With some exceptions, the investigated organic coatings showed good anti-corrosion efficiency. Compared to a corrosion test in a neutral salt mist atmosphere, the given coatings had a lower corrosion rate in the test cut and a smaller corrosion attack on the steel substrate. For all organic coatings, the dry thickness of the coating film was also reduced by about 15 ± 5 μm due to degradation processes [54]. Organic coatings with C₃₄H₂₆MgN₈O₆ pigment (Mg-Dye-I) achieved higher corrosion efficiency compared to organic coatings pigmented with other types of organic pigments. Of the organic coatings containing this type of pigment, the highest efficiency was achieved by the coating film at a PVC = 10%, in which blistering on the surface of the coating film was rated 8F, blistering in the test cut was rated 6F, corrosion in the vicinity of the test cut was also low (in the range of 0–0.5 mm), and corrosion attack on the steel substrate was low (0.1%). The organic coating with C₂₅H₁₈MgN₄O₆ pigment (Mg-Dye-IV) at a PVC = 5% also achieved a higher anti-corrosion efficiency, in which there were no blisters in the test cut, and the corrosion in the test cut was very low (in the range of 0–0.5 mm). In contrast, organic coatings with the pigment C₁₇H₁₀MgN₂O₃ (Mg-Dye-III) achieved low corrosion efficiency but achieved higher corrosion in the vicinity of the test cut (in the range of 2–3.5 mm) and a higher rate of blister formation, and the organic coating at a PVC = 3% even showed corrosion of the steel substrate from 50%. Of the organic coatings containing inorganic pigments, the coating films with the pigment MgO at PVCs = 1 and 3% were effective, with no steel substrate corrosion, while blisters in the coating film area were classified as grade 8F, and corrosion in the test cut ranged from 0 to 1 mm.

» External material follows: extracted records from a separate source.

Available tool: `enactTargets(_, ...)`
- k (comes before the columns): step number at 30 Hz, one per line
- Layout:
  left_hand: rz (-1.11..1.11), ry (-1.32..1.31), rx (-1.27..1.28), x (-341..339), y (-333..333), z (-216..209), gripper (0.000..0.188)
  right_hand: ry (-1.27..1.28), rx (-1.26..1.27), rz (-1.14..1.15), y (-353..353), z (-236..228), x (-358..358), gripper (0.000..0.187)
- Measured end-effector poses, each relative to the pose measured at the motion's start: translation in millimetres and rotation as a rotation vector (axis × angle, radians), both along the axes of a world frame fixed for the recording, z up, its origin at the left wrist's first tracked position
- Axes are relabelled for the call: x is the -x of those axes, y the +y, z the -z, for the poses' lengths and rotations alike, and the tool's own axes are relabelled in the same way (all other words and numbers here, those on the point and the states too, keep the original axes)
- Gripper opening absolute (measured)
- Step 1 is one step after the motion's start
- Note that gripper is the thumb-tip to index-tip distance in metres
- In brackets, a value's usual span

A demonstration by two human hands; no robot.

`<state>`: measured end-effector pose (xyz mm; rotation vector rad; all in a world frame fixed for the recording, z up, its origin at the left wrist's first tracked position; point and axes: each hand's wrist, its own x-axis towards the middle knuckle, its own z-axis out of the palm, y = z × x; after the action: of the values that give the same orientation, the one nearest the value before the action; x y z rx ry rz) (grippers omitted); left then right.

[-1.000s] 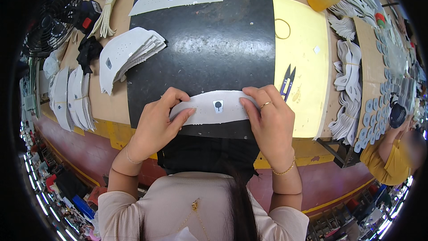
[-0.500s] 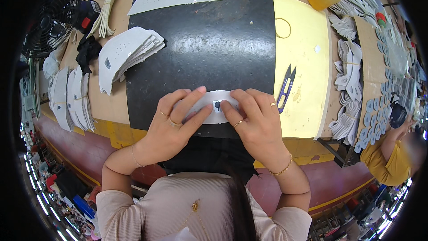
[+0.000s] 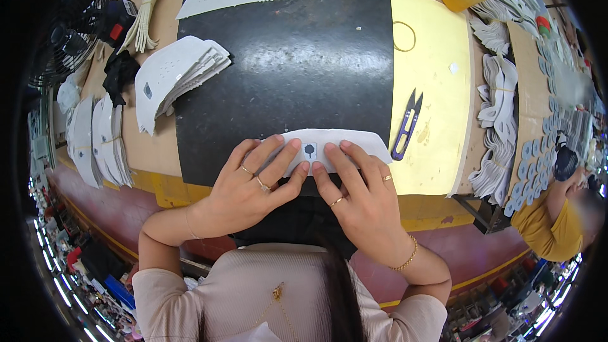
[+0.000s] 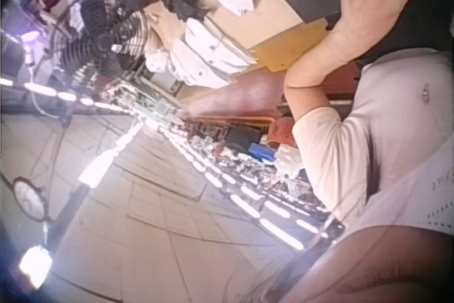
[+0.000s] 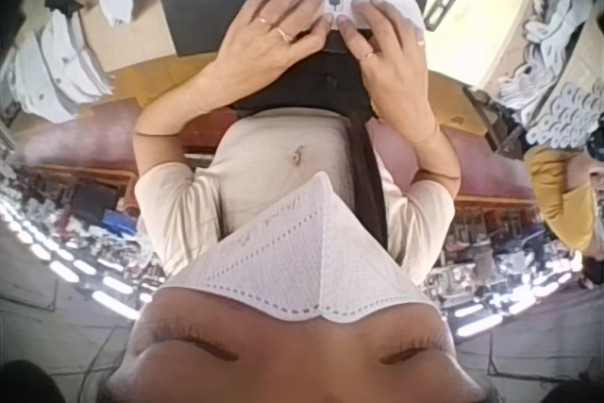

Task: The person applies glue from a squeeze bottle onto white fabric pieces on a black work mat. They handle the pieces one at a time, apply glue to specific areas, and place them aside. Other workers are visible in the background performing similar tasks.

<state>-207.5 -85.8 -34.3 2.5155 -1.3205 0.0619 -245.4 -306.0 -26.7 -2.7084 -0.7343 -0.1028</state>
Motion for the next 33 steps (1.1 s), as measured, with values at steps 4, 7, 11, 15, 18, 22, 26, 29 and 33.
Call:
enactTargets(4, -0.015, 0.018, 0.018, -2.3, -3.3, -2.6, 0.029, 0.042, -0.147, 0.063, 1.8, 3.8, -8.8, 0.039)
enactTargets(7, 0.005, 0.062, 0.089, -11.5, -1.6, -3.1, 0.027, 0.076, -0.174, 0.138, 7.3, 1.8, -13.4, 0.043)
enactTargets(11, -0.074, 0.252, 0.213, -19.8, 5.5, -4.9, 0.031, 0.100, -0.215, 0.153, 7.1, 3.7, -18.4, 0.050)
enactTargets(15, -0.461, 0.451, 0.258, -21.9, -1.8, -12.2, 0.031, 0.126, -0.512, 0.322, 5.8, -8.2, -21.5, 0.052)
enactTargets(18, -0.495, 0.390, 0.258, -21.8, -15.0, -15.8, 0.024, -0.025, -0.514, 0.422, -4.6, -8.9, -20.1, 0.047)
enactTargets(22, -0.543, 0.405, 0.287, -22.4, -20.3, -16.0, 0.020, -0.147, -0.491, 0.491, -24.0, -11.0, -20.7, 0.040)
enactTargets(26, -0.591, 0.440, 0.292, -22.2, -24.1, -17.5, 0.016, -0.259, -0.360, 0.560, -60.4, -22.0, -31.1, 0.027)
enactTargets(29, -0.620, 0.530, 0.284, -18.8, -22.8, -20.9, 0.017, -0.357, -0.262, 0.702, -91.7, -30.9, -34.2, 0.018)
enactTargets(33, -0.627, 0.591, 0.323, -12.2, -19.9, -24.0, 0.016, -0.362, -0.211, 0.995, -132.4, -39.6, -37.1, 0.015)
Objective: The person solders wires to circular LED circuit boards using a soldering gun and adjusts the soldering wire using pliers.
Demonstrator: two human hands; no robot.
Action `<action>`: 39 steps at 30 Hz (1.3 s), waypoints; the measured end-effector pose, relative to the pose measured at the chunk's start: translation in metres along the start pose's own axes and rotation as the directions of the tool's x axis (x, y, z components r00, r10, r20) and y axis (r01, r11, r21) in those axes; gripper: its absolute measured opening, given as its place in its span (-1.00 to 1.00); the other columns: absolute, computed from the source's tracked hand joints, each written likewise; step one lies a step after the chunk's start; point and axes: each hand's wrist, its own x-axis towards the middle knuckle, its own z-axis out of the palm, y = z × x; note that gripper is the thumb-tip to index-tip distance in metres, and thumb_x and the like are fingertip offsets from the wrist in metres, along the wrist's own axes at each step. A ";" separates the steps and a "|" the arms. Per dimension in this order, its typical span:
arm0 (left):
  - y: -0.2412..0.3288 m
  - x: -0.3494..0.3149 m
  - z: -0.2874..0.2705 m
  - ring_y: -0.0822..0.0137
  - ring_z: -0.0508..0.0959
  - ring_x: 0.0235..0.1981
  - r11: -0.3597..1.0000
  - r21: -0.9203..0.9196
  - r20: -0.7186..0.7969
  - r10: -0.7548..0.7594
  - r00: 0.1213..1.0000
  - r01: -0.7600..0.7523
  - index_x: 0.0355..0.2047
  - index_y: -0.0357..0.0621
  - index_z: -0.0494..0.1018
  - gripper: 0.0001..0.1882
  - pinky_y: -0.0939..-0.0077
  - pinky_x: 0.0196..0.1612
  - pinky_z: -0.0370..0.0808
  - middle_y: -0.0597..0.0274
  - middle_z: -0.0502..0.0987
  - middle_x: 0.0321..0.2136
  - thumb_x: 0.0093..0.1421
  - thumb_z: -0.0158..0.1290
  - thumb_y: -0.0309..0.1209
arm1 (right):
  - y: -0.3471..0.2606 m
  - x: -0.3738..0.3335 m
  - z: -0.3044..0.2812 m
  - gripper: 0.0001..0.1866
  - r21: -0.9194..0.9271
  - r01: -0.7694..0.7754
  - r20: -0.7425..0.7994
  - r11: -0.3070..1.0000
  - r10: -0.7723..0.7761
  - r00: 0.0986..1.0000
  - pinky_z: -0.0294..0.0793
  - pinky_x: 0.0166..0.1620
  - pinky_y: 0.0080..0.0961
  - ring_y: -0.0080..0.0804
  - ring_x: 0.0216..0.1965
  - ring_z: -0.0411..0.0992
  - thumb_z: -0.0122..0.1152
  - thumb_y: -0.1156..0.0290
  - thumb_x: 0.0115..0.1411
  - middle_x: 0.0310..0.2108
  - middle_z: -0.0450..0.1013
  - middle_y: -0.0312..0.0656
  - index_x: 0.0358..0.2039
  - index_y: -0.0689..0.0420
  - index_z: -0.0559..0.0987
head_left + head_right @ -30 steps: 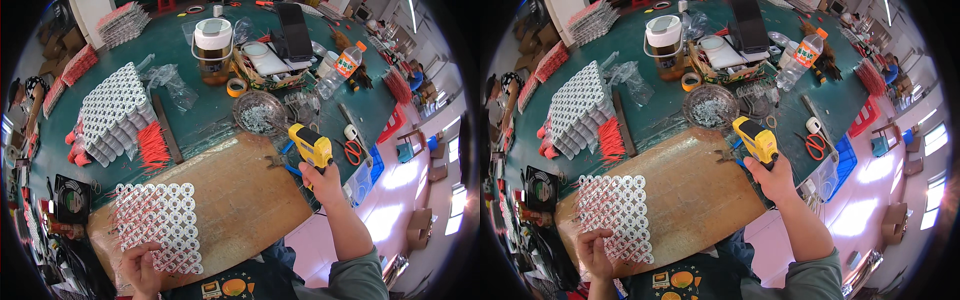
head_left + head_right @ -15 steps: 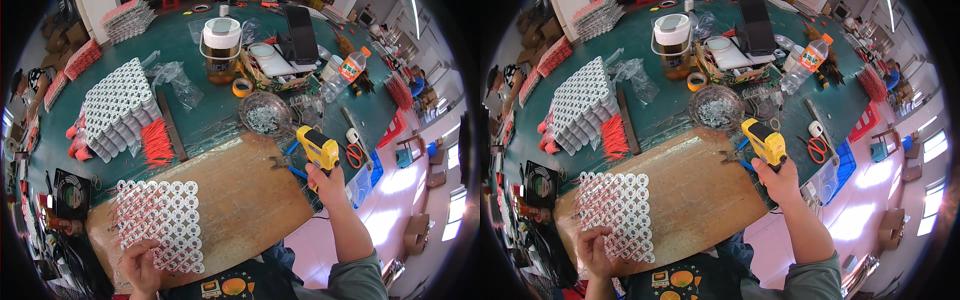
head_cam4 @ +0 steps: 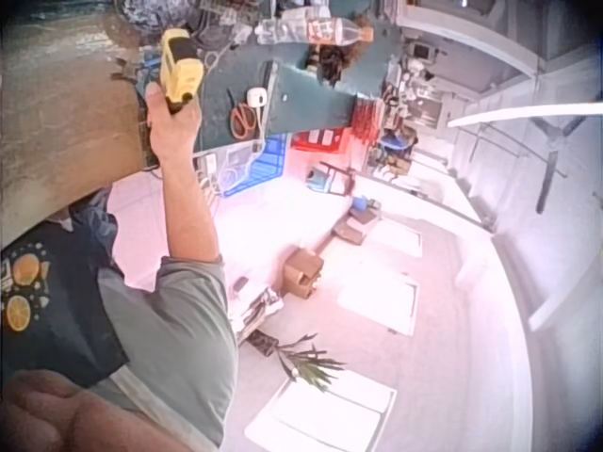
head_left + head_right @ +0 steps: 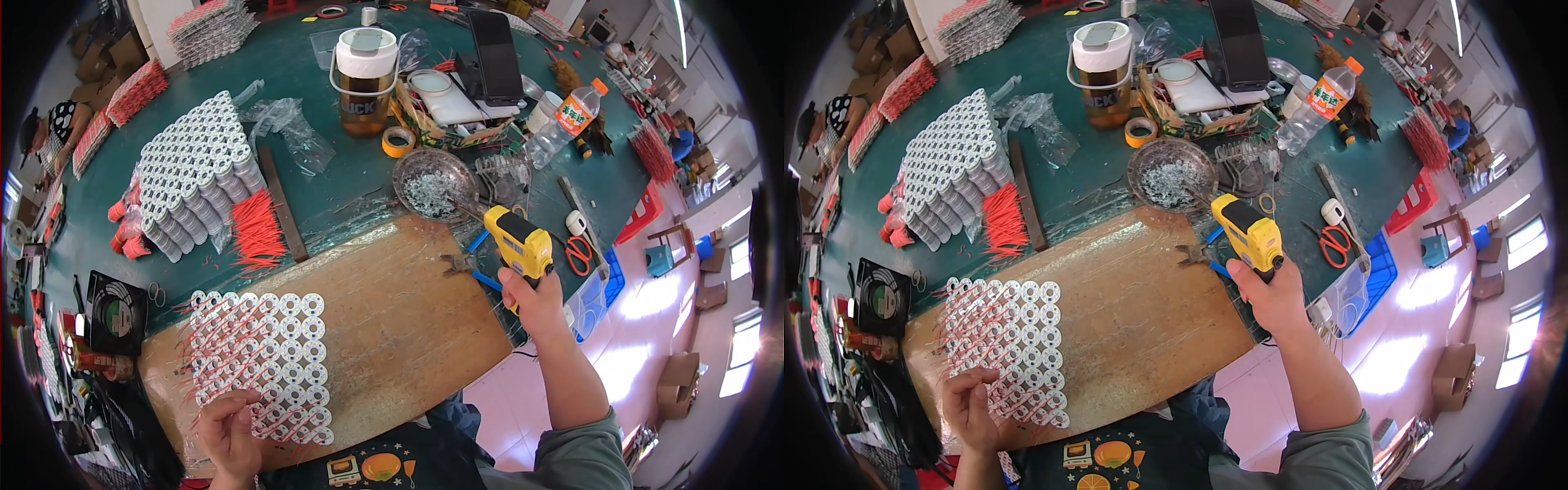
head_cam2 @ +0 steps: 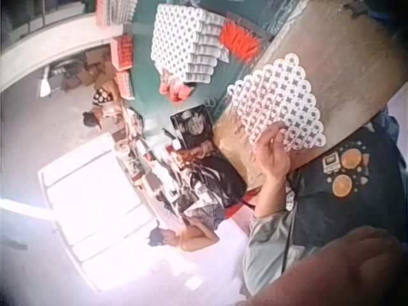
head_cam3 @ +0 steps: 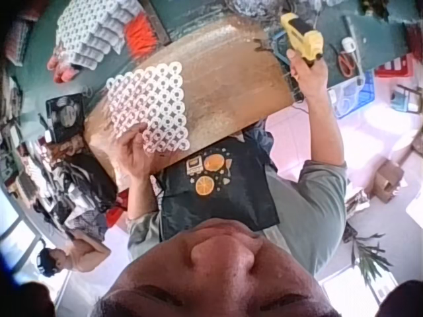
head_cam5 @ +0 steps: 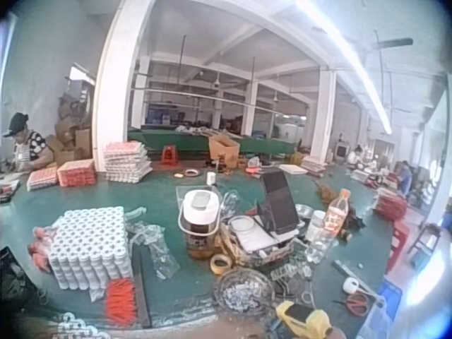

4.8.3. Cyclic Corrosion/Weather Resistance Test with Exposure to a Salt Electrolyte (NaCl + (NH₄)₂SO₄) and UV Radiation

The organic coatings containing the tested pigments were also subjected to a cyclic corrosion and weather test for 1440 h, and the results are shown in

Table 7. Results of cyclic corrosion testing in a fluorescent UV/in an atmosphere of NaCl + (NH₄)₂SO₄ with water steam condensation of the studied organic coatings containing studied pigments (PVC 1, 3, 5 and 10%) and zinc (PVC/CPVC = 0.60) after 1440 h of exposure, DFT = 90 ± 10 µm.

Pigment	PVC [%]	Blistering		Corrosion
		On the Film Area [dg]	In the Cut [dg]	In the Cut [mm]	Metal Base [%]
Mg-Dye-I C34H26MgN8O6	1	8F	6M	2–2.5	0.01
	3	8F	8F	2–2.5	-
	5	8F	8M	1.5–2	-
	10	-	8M	1.5–2	-
Mg-Dye-II C26H19MgN3O5	1	8M	6M	2.5–3	0.1
	3	6MD	6M	2.5–3	0.1
	5	6M	6M	2.5–3	0.1
	10	8F	6MD	2.5–3	0.1
Mg-Dye-III C17H10MgN2O3	1	8MD	6M	2.5–3	0.1
	3	8D	6M	2.5–3	0.1
	5	8F	6M	2.5–3	0.1
	10	8F	6M	2.5–3	0.1
Mg-Dye-IV C25H18MgN4O6	1	6F	6F	2.5–3	1
	3	8F	6M	2.5–3	0.01
	5	8M	6M	2.5–3	0.03
	10	8M	6M	2–2.5	0.1
MgO	1	8F	6M	2–2.5	-
	3	8F	6M	2–2.5	-
	5	8F	8M	2–2.5	-
	10	8F	8M	2–2.5	-
Ca-Mg-HPO4	1	8M	8M	2–2.5	0.1
	3	8F	6M	2.5–3	0.1
	5	-	6M	2–2.5	0.1
	10	8F	6M	2–2.5	0.1
Zn	-	8M	4M	3–3.5	0.1

. Photographs of the panels after 1440 h of exposure are presented in Figure 18.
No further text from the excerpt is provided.